THE brands we buy are a reflection of our identity so in purchasing these, you’re admitting you’re a credulous ponce who’ll pay over the odds for bullshit:
Fentimans
Pop manufacturer Fentimans have cornered the ‘twee Victorian pharmaceuticals’ market by selling in every art gallery. Though indistinguishable in taste from any supermarket cola, it’s glass, has unnecessary writing in a venerable font, and therefore looks less like being a cheap prick when you turn up at a friend’s party with a bottle of lemonade.
Bear Fruit Yo-Yos
Fruit Winders were trash for trashy kids, no better than congealed Fruit Shoots. But replace the neon colour palette with pastels, pop a silhouette of a bear on and suddenly fruity leather is the go-to snack for over-parented middle-class tots.
Cawston Press
Another quaint new arrival to the drinks market, Cawston Press have somehow convinced us all that juice was only a tooth-rotting concern when Sunny Delight did it. Old Cawston’s drinks must be healthy, because look, that mango is hand-drawn.
Charlie Bigham
Such a friendly, familiar name, it’s almost impossible to remember you’d never heard it a decade ago. Fool yourself all you like, Waitrose shoppers, but Charlie’s charging you double the market rate for a bog-standard ready meal and laughing as he does it.
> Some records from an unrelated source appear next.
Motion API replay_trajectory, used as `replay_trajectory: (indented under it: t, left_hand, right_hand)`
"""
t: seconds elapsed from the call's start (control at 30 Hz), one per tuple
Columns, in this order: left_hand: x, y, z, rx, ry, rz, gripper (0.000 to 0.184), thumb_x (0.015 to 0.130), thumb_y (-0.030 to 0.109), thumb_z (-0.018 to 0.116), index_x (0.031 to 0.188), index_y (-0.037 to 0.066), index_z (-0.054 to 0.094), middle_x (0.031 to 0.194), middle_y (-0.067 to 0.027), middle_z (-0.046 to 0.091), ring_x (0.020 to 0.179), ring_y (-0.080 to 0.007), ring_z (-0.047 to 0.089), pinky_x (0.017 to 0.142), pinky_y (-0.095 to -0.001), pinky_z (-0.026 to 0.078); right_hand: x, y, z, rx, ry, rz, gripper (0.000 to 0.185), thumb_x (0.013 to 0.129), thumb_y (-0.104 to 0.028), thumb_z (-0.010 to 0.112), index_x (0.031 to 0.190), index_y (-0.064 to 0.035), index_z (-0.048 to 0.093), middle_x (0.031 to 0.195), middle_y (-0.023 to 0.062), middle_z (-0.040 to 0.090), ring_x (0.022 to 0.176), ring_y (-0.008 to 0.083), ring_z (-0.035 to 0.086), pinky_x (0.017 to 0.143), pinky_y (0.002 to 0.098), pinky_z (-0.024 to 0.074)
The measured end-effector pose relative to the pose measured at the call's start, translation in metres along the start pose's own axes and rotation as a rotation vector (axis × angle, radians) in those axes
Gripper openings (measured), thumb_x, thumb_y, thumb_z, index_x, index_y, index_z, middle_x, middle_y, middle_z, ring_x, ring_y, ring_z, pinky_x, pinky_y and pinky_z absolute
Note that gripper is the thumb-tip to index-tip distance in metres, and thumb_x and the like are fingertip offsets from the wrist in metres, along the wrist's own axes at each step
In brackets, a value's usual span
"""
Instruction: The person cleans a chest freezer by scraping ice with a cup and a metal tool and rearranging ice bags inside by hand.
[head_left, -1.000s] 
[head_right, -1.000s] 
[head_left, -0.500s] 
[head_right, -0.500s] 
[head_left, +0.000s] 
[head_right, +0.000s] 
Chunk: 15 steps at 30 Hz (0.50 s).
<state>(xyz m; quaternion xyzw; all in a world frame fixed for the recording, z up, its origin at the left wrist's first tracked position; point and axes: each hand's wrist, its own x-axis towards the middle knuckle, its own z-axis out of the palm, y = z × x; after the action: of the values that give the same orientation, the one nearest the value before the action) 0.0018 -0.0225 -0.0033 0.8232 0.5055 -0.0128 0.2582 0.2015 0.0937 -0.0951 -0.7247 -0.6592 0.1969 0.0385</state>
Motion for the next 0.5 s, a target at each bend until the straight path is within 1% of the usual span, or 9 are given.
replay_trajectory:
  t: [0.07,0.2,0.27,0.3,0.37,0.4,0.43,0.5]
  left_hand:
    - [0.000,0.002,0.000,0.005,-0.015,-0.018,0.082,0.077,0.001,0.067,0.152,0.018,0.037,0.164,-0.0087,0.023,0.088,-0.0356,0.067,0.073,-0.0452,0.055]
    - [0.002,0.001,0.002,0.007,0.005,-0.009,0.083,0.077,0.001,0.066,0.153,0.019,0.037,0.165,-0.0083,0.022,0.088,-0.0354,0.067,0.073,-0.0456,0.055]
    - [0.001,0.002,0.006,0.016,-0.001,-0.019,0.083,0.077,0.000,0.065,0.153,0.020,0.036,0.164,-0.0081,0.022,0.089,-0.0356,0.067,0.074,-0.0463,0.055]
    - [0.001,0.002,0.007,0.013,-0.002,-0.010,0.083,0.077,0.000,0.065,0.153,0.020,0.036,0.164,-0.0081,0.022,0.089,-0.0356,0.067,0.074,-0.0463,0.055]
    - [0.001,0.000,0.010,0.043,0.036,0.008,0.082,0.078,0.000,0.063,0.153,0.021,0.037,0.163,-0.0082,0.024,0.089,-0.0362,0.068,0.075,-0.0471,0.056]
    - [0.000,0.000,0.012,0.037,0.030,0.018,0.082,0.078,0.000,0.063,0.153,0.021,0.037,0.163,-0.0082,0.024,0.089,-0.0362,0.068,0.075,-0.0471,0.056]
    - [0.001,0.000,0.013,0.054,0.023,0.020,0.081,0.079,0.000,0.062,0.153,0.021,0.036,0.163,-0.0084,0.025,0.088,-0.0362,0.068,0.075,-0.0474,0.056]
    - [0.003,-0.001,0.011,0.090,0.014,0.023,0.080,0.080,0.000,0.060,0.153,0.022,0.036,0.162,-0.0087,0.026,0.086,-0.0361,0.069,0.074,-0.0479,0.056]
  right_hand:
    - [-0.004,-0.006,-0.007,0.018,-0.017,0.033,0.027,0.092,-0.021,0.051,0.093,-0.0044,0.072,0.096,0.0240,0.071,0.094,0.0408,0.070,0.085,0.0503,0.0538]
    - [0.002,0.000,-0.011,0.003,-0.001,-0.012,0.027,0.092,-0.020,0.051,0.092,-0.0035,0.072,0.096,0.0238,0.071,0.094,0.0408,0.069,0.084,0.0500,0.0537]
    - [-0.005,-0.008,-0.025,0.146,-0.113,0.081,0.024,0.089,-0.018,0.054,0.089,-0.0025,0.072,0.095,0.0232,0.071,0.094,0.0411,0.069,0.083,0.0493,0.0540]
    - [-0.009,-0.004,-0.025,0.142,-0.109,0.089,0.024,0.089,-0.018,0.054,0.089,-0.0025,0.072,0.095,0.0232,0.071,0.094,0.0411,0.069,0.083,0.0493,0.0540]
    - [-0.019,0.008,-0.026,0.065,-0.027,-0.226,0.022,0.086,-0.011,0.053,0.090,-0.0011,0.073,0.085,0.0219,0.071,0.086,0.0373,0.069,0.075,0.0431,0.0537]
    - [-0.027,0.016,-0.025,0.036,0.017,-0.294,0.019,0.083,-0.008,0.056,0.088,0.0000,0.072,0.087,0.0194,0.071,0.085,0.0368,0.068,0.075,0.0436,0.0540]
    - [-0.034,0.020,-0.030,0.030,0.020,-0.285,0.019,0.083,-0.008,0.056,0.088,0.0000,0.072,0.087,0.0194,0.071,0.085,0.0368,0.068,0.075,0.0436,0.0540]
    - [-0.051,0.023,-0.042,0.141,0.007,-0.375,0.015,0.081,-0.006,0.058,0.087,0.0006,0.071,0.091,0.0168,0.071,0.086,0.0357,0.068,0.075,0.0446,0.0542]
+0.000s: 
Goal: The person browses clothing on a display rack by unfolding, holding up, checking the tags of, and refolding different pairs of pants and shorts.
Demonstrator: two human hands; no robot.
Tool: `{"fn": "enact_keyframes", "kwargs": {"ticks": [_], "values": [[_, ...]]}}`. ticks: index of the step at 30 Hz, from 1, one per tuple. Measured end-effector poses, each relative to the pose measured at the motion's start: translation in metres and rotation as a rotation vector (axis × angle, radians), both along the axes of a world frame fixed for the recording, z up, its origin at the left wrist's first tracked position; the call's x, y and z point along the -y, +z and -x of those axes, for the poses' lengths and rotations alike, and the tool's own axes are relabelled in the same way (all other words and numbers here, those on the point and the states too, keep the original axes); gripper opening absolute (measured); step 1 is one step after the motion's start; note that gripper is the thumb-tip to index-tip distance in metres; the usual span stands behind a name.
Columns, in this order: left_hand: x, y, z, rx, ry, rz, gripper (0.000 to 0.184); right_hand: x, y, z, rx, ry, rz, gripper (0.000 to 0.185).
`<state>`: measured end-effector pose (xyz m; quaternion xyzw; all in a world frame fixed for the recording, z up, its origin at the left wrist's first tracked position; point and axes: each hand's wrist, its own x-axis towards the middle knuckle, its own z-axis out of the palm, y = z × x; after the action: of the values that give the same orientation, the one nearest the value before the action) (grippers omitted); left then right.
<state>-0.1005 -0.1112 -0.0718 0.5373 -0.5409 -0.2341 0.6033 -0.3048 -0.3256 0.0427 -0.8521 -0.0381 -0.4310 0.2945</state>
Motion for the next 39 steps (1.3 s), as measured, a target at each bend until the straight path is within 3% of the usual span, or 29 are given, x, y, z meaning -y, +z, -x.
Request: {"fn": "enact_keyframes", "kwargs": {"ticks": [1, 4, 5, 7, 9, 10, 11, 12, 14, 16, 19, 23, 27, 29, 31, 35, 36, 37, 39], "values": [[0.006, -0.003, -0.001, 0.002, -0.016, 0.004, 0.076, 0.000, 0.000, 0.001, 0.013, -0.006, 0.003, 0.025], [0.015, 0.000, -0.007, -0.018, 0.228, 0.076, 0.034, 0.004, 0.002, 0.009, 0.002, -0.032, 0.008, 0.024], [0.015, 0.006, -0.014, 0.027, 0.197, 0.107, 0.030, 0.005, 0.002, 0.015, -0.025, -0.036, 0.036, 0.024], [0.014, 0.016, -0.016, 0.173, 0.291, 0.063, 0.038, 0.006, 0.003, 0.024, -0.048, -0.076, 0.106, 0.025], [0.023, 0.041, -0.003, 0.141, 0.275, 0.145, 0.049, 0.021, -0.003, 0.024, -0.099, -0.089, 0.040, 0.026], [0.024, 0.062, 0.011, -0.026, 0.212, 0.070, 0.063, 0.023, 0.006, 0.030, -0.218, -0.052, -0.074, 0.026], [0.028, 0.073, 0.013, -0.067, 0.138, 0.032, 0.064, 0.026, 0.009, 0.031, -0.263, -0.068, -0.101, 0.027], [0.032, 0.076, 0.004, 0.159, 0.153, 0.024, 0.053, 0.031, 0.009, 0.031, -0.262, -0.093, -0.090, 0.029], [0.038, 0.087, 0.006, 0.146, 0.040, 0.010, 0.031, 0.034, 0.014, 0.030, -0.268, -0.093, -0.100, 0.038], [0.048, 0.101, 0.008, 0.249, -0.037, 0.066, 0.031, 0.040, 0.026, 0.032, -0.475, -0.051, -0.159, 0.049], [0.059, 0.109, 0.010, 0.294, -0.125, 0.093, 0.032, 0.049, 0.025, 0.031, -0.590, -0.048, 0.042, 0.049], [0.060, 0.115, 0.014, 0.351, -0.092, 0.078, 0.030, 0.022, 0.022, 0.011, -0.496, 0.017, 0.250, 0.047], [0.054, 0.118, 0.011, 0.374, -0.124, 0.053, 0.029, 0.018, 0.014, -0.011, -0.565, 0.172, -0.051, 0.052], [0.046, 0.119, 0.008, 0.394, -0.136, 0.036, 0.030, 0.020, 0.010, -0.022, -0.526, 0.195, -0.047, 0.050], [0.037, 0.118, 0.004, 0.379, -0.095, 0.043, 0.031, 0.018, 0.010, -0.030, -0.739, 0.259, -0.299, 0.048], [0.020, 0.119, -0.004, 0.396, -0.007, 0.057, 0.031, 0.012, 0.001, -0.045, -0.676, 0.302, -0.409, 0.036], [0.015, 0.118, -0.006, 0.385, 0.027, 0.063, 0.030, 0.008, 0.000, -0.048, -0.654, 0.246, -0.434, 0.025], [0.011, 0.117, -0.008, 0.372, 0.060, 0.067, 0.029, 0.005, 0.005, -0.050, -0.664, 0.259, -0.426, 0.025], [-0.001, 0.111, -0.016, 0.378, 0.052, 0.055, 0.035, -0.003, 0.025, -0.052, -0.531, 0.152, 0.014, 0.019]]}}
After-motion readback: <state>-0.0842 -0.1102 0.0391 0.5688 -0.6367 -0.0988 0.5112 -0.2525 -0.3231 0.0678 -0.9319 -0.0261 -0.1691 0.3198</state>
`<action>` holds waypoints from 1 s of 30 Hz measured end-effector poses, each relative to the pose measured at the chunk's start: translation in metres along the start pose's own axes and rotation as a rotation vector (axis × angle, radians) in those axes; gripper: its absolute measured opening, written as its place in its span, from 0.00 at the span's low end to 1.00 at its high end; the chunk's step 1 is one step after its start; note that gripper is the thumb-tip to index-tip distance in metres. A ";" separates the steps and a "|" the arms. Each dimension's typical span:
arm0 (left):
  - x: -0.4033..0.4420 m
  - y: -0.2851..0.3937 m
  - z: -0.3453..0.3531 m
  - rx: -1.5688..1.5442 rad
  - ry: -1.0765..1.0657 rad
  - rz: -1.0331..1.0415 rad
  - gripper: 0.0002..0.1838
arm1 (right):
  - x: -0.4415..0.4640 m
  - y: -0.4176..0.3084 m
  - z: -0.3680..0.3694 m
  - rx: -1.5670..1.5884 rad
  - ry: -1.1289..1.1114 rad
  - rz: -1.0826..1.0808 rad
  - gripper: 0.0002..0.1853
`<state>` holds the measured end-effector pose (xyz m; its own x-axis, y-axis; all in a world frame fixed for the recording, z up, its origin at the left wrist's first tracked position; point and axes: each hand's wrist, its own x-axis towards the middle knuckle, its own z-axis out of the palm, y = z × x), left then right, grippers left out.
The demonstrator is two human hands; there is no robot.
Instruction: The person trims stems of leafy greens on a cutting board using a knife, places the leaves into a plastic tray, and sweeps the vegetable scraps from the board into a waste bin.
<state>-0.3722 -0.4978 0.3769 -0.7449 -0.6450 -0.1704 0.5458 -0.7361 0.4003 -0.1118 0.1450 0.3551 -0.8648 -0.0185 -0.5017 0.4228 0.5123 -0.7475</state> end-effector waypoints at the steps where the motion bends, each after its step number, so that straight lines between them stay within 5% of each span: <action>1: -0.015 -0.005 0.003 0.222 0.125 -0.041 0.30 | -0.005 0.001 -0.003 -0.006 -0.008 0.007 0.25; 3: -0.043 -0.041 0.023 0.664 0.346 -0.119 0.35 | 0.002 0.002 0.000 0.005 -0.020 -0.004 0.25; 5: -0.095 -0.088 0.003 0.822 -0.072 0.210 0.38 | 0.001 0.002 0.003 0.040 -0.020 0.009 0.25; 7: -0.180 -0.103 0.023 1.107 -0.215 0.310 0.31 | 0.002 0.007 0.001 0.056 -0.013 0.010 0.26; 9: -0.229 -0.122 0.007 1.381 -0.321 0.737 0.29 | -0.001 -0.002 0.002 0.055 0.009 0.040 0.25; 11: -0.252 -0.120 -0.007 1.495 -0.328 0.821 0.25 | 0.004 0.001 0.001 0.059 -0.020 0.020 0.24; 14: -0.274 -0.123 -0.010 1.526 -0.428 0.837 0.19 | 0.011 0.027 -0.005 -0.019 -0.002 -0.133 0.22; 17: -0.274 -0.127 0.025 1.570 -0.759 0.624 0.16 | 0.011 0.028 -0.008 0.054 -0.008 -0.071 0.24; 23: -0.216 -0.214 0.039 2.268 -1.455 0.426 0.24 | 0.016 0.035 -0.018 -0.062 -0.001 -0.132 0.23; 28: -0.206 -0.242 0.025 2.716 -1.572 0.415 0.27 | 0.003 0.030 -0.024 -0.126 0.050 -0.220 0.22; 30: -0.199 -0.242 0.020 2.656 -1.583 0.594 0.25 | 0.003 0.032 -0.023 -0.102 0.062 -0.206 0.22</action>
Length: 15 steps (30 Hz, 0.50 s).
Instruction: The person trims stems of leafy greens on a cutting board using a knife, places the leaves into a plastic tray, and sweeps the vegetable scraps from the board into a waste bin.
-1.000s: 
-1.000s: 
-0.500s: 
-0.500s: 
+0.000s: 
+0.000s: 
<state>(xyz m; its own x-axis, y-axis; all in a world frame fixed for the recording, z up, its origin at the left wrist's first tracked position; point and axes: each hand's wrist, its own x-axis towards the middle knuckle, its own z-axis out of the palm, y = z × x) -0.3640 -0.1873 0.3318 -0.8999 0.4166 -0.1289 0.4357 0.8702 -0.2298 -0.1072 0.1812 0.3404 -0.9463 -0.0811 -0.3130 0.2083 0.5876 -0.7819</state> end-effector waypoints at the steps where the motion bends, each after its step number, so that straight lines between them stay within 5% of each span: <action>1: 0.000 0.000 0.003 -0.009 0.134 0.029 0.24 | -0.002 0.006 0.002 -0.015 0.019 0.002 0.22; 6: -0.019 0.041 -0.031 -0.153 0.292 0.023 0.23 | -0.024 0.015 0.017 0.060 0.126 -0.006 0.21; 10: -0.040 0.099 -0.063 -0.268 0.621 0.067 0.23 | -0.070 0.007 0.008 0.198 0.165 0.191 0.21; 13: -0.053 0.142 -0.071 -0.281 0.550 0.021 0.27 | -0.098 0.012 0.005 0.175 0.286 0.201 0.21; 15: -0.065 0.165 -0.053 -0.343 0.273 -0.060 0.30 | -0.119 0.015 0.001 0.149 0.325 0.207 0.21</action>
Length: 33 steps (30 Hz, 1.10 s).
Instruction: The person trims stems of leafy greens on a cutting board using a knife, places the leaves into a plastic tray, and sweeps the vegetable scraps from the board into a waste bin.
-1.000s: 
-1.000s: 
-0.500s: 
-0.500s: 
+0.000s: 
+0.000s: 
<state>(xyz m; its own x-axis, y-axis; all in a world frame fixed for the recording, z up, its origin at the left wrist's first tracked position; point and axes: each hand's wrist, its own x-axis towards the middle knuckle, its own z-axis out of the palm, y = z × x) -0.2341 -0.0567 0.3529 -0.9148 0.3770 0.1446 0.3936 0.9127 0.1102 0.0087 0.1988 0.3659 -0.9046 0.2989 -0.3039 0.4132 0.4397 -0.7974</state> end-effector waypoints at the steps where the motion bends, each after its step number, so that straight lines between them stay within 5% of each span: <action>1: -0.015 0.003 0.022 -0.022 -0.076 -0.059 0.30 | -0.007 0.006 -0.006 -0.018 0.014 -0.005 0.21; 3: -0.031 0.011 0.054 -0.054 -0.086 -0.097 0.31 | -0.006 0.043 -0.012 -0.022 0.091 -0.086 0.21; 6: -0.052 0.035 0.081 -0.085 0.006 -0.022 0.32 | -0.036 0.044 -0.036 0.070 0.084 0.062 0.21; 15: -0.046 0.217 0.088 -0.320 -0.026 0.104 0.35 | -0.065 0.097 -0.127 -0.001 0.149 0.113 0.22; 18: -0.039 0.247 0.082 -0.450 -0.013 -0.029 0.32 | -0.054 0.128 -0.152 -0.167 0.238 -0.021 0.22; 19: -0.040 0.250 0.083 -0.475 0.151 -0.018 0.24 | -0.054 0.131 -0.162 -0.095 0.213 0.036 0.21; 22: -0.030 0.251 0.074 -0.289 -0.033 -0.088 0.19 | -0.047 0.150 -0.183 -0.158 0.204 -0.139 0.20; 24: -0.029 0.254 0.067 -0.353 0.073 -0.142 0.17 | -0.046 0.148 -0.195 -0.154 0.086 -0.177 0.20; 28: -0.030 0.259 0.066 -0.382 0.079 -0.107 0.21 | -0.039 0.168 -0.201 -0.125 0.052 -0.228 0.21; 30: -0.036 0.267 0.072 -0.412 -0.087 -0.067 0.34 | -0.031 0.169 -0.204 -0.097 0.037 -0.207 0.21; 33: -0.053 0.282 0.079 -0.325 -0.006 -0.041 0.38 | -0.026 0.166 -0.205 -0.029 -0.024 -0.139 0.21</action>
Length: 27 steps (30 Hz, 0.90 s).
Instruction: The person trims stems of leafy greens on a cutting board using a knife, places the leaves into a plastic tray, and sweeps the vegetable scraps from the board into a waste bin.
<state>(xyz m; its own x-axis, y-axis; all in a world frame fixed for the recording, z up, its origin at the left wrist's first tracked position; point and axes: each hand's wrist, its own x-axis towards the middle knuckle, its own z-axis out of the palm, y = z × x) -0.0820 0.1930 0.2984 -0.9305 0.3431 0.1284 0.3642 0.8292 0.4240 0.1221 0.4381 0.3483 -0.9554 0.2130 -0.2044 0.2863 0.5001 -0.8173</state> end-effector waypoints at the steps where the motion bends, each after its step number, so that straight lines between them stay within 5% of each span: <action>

Those wooden baskets have paid for 60 acres of Irish country estate.
Joe & Seph’s
Popcorn is the cheapest, easiest snack to make, and yet step into any indie cinema and they’re flogging you a weeny bag of this crap for twice the price of Butterkist. No wonder you’ve smuggled M&Ms in.
Monty Bojangles
‘Ooo aren’t we delightfully British?’ If these advent calendar-quality chocolate shysters wanted to come up with an authentic made-up English name, they should have called themselves Roy Taylor. But that doesn’t sound wonderfully frivolous, does it?